Ce lundi 1er juin, le président du Sénat a ouvert une session de juin. On se souvient que la chambre haute du parlement avait déjà annoncé la clôture de ses sessions ordinaires. En raison du report des élections décidé par le sommet des chefs d’Etat de l’EAC, une nouvelle session devient possible! On se remet au travail, et des per diem! Le budget des imprévus explose. Il faudra revoir les calculs également pour le budget de la CENI et des partis ou coalitions politiques qui viennent de passer plus de trois semaines en campagnes! Pendules remises à zéro. Pour le bonheur des électeurs qui gonflent les foules des meetings de tout parti, boivent ou voyagent gratuit mais votent selon la voix du coeur! C’est une autre réalité profonde du Burundi. Un report qui fait le bonheur d’une partie très importante des Burundais.
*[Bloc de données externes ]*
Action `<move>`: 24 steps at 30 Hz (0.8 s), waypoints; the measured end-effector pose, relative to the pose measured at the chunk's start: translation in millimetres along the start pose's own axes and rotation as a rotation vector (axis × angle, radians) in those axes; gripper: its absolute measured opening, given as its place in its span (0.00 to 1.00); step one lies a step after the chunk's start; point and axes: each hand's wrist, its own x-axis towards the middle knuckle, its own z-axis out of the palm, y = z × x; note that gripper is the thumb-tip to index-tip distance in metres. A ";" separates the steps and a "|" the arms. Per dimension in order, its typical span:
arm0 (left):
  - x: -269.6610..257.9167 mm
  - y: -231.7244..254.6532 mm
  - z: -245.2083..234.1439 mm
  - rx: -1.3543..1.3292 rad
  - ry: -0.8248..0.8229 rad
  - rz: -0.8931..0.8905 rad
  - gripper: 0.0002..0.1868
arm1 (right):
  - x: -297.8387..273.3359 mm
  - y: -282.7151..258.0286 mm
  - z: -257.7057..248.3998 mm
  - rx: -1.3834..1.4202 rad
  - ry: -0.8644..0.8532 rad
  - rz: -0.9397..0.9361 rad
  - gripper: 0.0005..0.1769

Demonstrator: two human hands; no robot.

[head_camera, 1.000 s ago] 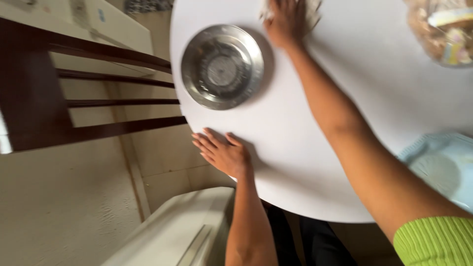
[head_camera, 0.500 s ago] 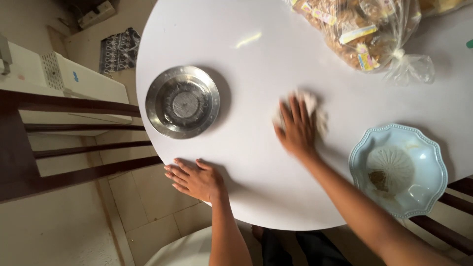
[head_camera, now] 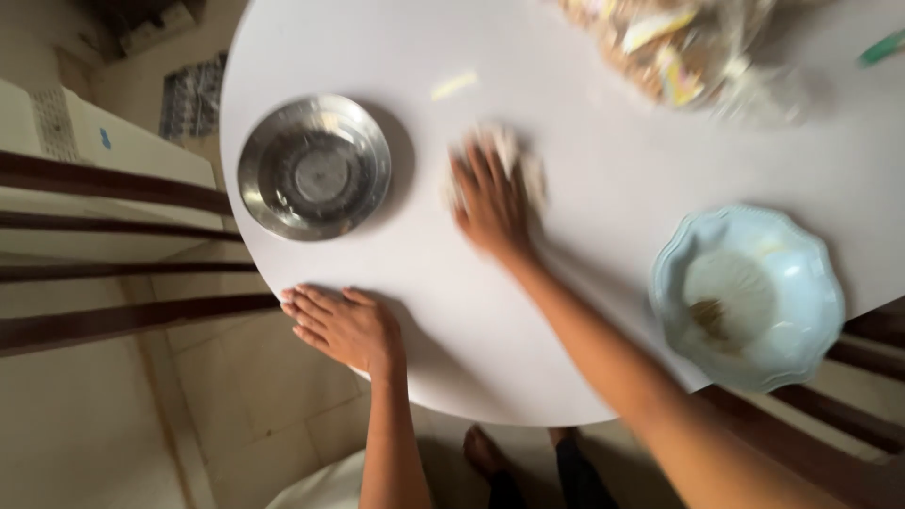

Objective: Wiping a dining table with a cloth and organizing bags of bread and snacks.

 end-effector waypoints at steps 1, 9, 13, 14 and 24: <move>-1.7 -3.0 1.9 -0.030 0.013 0.001 0.38 | -46.4 0.8 -18.2 -0.011 -0.020 0.017 0.46; -2.1 2.9 -5.1 -0.005 0.037 -0.001 0.38 | -192.4 1.8 -103.4 -0.023 -0.199 0.178 0.47; 0.5 5.6 -2.7 -0.010 0.085 0.022 0.37 | -124.2 35.5 -56.9 -0.086 -0.101 0.165 0.47; 1.1 3.5 0.6 0.081 0.076 0.022 0.37 | -95.6 48.5 -40.3 -0.152 -0.074 0.142 0.46; 1.5 13.5 -11.8 0.055 0.014 -0.006 0.37 | 162.8 78.4 56.1 -0.003 -0.054 0.105 0.41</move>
Du côté des partenaires, les tractations vont don train pour faire avec cette nouvelle donne: Nkurunziza mais avec quel contrepoids? L’idée avait d’ailleurs été évoquée par le ministre REYNDERS: ne plus laisser Nkurunziza disposer d’une majorité écrasante au parlement. Il faut donc revenir dans le processus. La question ne se pose plus pour l’Union Africaine qui était représentée au sommet. L’ONU avec Djinnit n’a jamais retiré sa mission. L’EAC qui a pris la décision doit suivre et accompagner. Le Burundi a un perdu de sa souveraineté ou mieux l’intégration régionale prime sur le carcan national! Mais quelles leçons tirer de ce report imposé par l’EAC? Sans EAC, on n’aurait jamais eu les accords d’Arusha. Donc, juste la gratitude à exprimer et s’engager à ne pas faire toujours la honte de la communauté et du monde.
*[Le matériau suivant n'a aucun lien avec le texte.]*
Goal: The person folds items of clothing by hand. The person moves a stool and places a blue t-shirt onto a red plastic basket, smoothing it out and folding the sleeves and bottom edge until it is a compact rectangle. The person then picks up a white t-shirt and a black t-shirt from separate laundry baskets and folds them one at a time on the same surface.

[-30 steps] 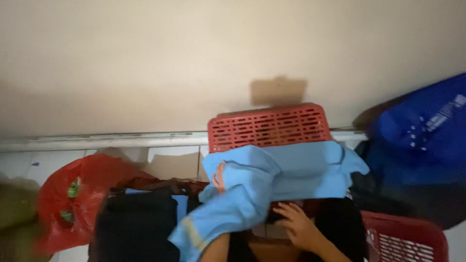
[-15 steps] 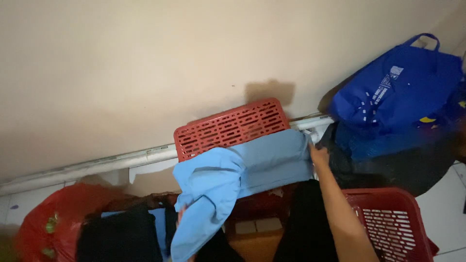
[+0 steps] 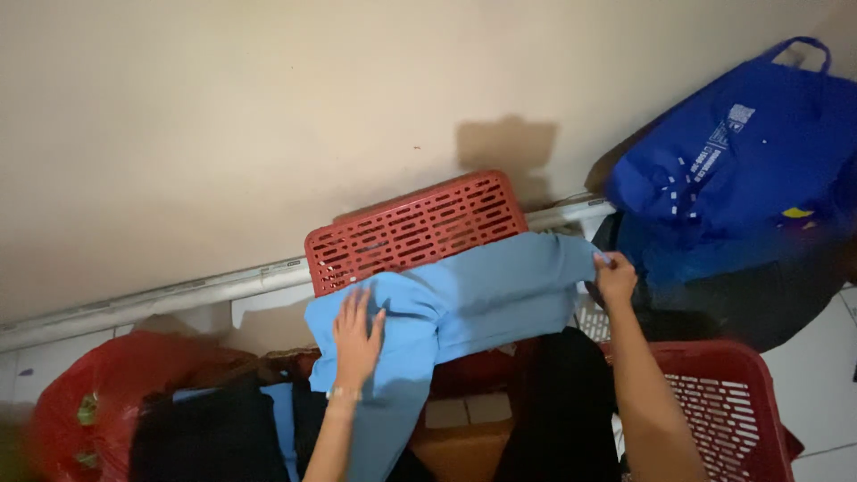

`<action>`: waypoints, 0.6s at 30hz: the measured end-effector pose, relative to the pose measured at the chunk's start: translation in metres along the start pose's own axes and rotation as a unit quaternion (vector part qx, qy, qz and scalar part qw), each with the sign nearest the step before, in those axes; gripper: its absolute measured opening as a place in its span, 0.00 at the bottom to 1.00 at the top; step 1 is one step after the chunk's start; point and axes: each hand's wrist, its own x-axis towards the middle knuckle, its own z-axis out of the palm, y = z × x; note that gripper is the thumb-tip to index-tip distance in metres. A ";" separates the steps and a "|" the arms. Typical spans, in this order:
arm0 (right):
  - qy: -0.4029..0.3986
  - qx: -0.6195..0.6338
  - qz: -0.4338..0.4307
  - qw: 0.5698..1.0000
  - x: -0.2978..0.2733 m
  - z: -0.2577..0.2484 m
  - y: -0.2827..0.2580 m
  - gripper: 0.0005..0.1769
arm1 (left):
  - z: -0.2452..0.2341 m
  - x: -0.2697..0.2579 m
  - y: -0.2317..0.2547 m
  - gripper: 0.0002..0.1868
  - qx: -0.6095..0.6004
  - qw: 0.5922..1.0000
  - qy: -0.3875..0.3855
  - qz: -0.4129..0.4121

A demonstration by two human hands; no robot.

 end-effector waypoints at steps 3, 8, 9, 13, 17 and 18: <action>0.025 -0.102 -0.139 0.985 0.011 -0.007 -0.002 0.13 | 0.041 0.012 -0.024 0.38 0.129 0.977 -0.137 -0.096; -0.039 -0.386 -0.146 0.910 0.018 -0.022 0.004 0.21 | 0.063 0.003 -0.051 0.38 0.101 0.986 -0.105 -0.079; -0.041 -0.412 -0.137 0.900 0.023 -0.025 0.004 0.24 | 0.062 0.004 -0.053 0.38 0.096 0.987 -0.102 -0.073; -0.062 -0.446 -0.109 0.886 0.034 -0.024 0.006 0.24 | 0.057 0.003 -0.046 0.38 0.097 0.986 -0.101 -0.088; -0.235 -0.464 0.009 0.854 0.017 0.001 0.004 0.19 | 0.052 0.006 -0.045 0.38 0.056 0.993 -0.073 -0.073; -0.265 -0.463 0.018 0.845 0.012 0.006 0.002 0.17 | 0.051 0.005 -0.048 0.37 0.044 0.995 -0.056 -0.064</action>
Gabriel Ntisezerana a demandé que tout soit mis en oeuvre pour mettre à profit ce délai dans l’intérêt des élections apaisées et inclusives. La CENI devra proposer un nouveau calendrier électoral. Mais surtout, le dialogue doit avancer et aboutir du côté des protagonistes burundais. On note déjà que la question du mandat n’est plus à l’ordre du jour. Et Agathon Rwasa aurait déjà annoncé sa volonté de participer enfin au processus électoral. L’autre point de satisfaction est bien entendu l’arrêt des manifestations dans la capitale et au sud du pays.

La population burundaise, toutes tendances confondues, place désormais l’espoir dans une compétition transparente et d’aucuns souhaitent la même vigilance qu’en 1993 où la démocratie a triomphé malgré les embûches! Espérons que tous les protagonistes soient faire play et moins machiavéliques. Le reste, à vos commentaires.